# Work instructions
Beginning with the line where "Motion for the" occurs, transcribe every line exactly through the last line of the listing below, and no others.
--- START ---
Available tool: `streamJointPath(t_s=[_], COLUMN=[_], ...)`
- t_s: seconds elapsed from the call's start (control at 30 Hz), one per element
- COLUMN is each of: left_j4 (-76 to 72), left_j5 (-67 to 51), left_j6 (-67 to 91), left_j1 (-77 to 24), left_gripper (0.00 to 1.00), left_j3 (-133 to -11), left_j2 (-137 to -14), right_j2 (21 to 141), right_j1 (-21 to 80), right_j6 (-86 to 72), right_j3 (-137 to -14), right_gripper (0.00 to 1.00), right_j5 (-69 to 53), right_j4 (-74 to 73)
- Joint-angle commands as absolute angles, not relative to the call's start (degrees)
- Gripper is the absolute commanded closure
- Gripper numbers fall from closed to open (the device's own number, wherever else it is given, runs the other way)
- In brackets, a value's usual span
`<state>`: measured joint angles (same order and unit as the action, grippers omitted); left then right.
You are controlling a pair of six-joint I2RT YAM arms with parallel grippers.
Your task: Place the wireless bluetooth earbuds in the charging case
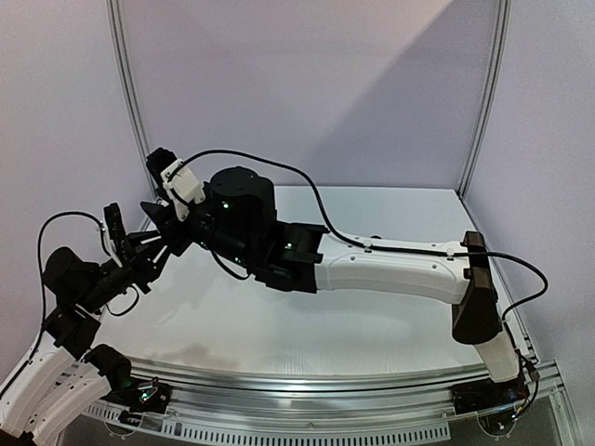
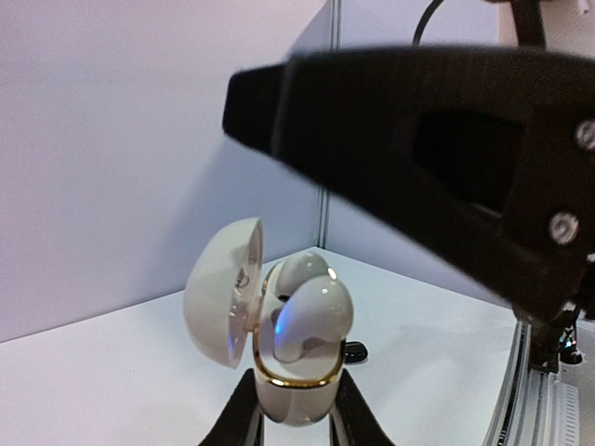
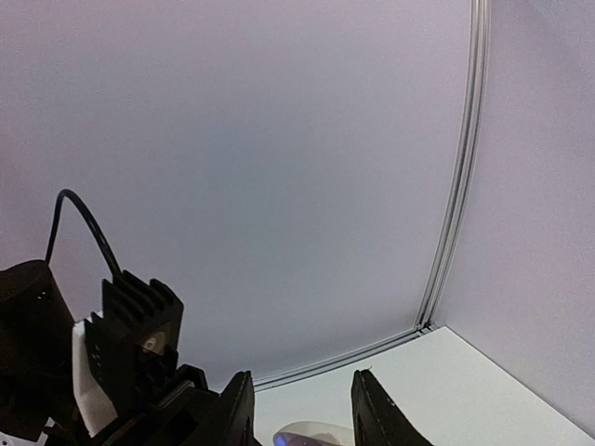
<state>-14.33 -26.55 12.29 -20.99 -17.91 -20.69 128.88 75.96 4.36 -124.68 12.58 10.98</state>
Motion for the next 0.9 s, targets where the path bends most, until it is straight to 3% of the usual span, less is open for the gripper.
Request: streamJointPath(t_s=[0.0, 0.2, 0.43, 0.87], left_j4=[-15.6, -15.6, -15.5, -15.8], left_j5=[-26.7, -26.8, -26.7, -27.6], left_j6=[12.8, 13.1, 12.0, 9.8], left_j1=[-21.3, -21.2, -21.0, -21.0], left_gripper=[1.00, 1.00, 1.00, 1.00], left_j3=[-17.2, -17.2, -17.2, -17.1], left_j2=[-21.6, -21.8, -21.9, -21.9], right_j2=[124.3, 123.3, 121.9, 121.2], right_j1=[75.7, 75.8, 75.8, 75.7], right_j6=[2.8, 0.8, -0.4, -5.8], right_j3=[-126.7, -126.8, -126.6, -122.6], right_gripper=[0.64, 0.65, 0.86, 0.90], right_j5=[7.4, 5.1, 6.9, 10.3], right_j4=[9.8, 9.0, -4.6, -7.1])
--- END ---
# Problem solution
Motion for the next 0.9 s, targets where the path bends most, until it is straight to 3% of the usual span, less is open for the gripper.
Request: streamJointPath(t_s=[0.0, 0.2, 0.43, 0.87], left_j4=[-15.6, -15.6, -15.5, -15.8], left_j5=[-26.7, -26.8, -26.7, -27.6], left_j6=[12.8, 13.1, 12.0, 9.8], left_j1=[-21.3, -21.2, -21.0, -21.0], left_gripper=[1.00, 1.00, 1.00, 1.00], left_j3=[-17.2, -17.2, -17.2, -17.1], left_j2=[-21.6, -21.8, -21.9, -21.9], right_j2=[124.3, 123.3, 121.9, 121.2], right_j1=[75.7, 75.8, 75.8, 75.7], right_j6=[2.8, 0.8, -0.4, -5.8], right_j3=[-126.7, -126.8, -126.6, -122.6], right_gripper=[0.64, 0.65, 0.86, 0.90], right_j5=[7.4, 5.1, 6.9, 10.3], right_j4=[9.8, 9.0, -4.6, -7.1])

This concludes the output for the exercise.